-------- Working data
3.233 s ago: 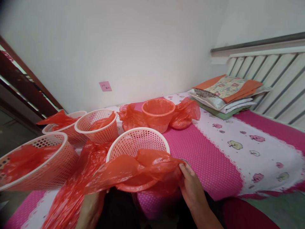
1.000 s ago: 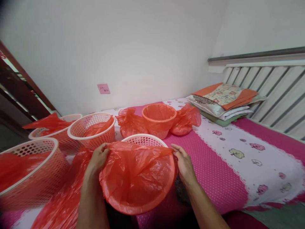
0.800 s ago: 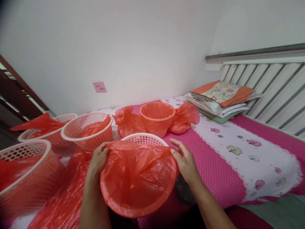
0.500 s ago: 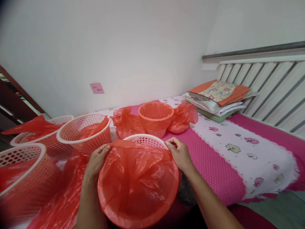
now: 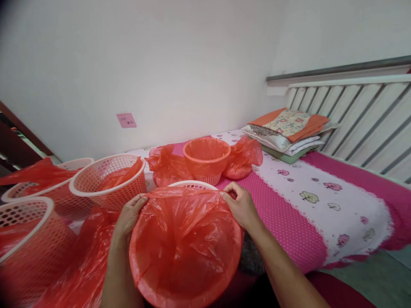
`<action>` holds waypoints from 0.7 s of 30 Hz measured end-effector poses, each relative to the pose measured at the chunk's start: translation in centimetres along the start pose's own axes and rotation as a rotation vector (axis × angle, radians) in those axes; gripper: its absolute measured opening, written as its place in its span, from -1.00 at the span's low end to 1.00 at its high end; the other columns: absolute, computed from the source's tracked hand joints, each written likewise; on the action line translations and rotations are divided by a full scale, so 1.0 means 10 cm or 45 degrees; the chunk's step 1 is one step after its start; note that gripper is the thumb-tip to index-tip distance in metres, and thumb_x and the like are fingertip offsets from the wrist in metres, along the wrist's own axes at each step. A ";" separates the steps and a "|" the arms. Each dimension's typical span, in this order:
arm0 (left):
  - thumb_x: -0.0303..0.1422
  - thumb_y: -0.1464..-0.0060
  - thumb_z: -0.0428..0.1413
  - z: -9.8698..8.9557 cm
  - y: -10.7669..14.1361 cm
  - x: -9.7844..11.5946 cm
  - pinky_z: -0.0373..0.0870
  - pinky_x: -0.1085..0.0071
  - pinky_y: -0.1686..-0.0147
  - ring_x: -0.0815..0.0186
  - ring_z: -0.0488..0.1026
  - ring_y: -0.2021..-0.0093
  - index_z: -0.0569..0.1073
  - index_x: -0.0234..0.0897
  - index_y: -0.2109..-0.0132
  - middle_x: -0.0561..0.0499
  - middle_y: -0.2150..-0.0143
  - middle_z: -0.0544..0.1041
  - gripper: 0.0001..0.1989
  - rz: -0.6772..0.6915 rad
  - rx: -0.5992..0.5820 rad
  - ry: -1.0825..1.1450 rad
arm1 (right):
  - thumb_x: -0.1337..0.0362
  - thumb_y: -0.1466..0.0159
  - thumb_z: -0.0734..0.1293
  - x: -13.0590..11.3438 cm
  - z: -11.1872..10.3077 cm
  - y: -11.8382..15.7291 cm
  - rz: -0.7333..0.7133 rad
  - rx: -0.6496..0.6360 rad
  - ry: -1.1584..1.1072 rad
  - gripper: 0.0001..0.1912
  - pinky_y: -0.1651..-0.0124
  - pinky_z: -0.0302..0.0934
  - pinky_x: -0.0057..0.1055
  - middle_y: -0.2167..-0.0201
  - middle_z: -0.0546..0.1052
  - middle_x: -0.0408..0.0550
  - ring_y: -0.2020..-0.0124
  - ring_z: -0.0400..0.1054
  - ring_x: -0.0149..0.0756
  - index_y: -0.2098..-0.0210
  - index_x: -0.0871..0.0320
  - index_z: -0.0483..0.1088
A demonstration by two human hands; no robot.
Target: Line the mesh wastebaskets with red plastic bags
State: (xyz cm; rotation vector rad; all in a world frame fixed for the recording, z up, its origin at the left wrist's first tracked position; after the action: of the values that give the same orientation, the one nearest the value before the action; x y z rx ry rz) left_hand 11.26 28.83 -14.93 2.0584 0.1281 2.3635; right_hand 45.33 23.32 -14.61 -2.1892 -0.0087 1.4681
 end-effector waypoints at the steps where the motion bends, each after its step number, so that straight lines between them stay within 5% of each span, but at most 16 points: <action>1: -0.05 0.33 0.42 0.01 0.00 0.00 0.34 0.44 0.37 0.34 0.42 0.48 0.49 -0.25 0.37 0.14 0.48 0.54 -0.55 -0.006 0.001 0.016 | 0.08 -0.14 0.37 0.04 0.01 -0.03 0.014 0.041 -0.009 -0.78 0.38 0.15 -0.36 0.55 0.43 -0.17 0.48 0.27 -0.29 0.50 0.06 0.36; 9: -0.06 0.34 0.42 0.10 -0.05 0.01 0.40 0.40 0.31 0.30 0.47 0.42 0.58 -0.28 0.33 0.07 0.42 0.61 -0.54 0.000 -0.061 -0.005 | -0.05 -0.05 0.45 0.30 0.10 -0.31 0.164 -0.006 -0.149 -0.65 0.44 0.04 -0.39 0.62 0.35 -0.23 0.53 0.16 -0.34 0.52 0.06 0.34; 21: 0.02 0.16 0.33 0.05 -0.17 -0.07 0.41 0.36 0.28 0.24 0.49 0.37 0.61 -0.23 0.29 0.03 0.36 0.62 -0.58 0.030 -0.119 -0.166 | -0.20 -0.01 0.50 0.43 0.33 -0.30 0.451 -0.354 -0.460 -0.50 0.42 0.11 -0.43 0.57 0.47 -0.21 0.51 0.26 -0.35 0.53 0.13 0.41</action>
State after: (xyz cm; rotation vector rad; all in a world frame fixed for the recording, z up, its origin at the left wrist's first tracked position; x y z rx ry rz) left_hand 11.79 30.51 -15.64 2.1733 -0.0074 2.1941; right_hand 45.05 28.47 -18.06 -2.1810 0.0578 2.1626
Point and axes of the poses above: each hand's wrist, its own y-axis away from the middle knuckle, its own z-axis out of the palm, x = y × z, the point moved 3 cm from there along -y, towards the middle knuckle
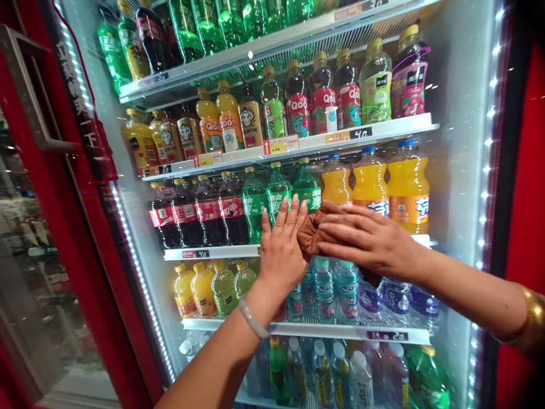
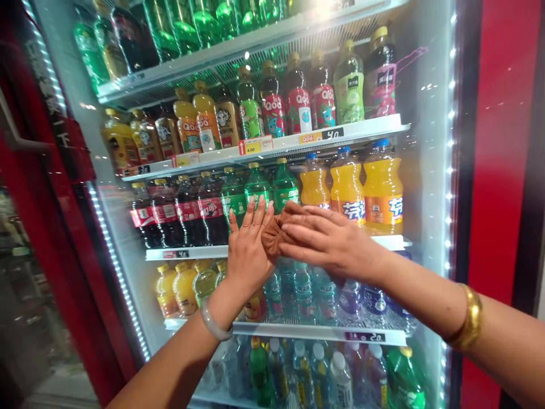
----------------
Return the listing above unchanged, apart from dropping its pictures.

3.233 s ago: 
1.000 s ago: 
0.800 s ago: 
0.500 s ago: 
now: 
`<action>` holds waypoints from 0.7 s of 30 Hz measured end-effector poses, each relative to the pose measured at the chunk's start: translation in centimetres along the start pose's own axes and rotation as a rotation vector (axis × angle, radians) in those axes; gripper: its absolute measured opening, written as its place in its span, from -1.00 at the span's low end to 1.00 at its high end; the other columns: absolute, computed from the source's tracked hand joints, each written likewise; on the action line translations and rotations are divided by a full scale, so 1.0 means 10 cm or 45 degrees; the chunk's step 1 is one step after its start; note that gripper is the thumb-tip to index-tip distance in metres, and thumb_x and the like are fingertip offsets from the wrist in metres, along the wrist's own axes at each step. A ";" separates the steps and a "|" the arms. Each dimension's typical span, in this order:
arm0 (left):
  - thumb_x: -0.0303..0.1422
  - thumb_y: -0.1464..-0.0060
  - thumb_z: -0.0428..0.1413
  - z: -9.8698..8.9557 cm
  - y: -10.7669..14.1361 cm
  - x: -9.7844..11.5946 cm
  - pinky_z: -0.0373..0.0870
  - pinky_x: -0.1085..0.0071
  - pinky_y: -0.1686..-0.0147
  - ring_x: -0.0815..0.0186
  - ring_z: -0.0488..0.1026
  - ring_y: -0.2021..-0.0093
  - index_z: -0.0569..0.1073
  - index_x: -0.0234..0.0897
  - index_y: -0.2109..-0.0132
  - middle_x: -0.0561..0.0499
  - middle_y: -0.2150..-0.0143
  - middle_z: -0.0544..0.1041
  - gripper: 0.0001..0.1989
  - rz: -0.6772..0.6915 rad
  - rx: -0.5992..0.5820 rad
  - ry: -1.0825..1.1450 rad
arm1 (right):
  - thumb_x: -0.1337..0.0362
  - thumb_y: -0.1466..0.0159
  - thumb_z: -0.0734..0.1293
  - x: -13.0590..11.3438 cm
  - z: -11.1872..10.3077 cm
  - y: -11.8382..15.7291 cm
  - rz: -0.7333..0.7133 rad
  - rx: -0.6496..0.6360 rad
  - ry: -1.1584..1.1072 rad
  - gripper: 0.0001..0.1912
  - pinky_y: -0.1651..-0.0124
  - pinky_z: -0.0302..0.0934
  - pinky_x: -0.0057..0.1055
  - middle_y: -0.2167..-0.0201
  - middle_z: -0.0546..0.1052
  - middle_x: -0.0408..0.0550
  - ring_y: -0.2020..-0.0124
  - ring_z: -0.0400..0.1054
  - ring_x: -0.0149..0.0756
  - index_y: -0.2098..-0.0210
  - index_x: -0.0871..0.0320
  - index_z: -0.0483..0.1088
A demonstration by two human hands; no robot.
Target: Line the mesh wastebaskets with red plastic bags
State: (xyz cm; rotation vector rad; all in a world frame fixed for the recording, z up, its origin at the left wrist's first tracked position; after the action: of the values that give the same orientation, the one nearest the value before the action; x y z rx ry rz) left_hand 11.26 28.83 -14.93 2.0584 0.1281 2.3635; right_hand 45.33 23.32 -14.61 -2.1892 -0.0087 1.4681
 end-effector waypoints at the steps where the motion bends, each after its step number, so that straight lines between them stay within 5% of each span, but at most 16 points: <action>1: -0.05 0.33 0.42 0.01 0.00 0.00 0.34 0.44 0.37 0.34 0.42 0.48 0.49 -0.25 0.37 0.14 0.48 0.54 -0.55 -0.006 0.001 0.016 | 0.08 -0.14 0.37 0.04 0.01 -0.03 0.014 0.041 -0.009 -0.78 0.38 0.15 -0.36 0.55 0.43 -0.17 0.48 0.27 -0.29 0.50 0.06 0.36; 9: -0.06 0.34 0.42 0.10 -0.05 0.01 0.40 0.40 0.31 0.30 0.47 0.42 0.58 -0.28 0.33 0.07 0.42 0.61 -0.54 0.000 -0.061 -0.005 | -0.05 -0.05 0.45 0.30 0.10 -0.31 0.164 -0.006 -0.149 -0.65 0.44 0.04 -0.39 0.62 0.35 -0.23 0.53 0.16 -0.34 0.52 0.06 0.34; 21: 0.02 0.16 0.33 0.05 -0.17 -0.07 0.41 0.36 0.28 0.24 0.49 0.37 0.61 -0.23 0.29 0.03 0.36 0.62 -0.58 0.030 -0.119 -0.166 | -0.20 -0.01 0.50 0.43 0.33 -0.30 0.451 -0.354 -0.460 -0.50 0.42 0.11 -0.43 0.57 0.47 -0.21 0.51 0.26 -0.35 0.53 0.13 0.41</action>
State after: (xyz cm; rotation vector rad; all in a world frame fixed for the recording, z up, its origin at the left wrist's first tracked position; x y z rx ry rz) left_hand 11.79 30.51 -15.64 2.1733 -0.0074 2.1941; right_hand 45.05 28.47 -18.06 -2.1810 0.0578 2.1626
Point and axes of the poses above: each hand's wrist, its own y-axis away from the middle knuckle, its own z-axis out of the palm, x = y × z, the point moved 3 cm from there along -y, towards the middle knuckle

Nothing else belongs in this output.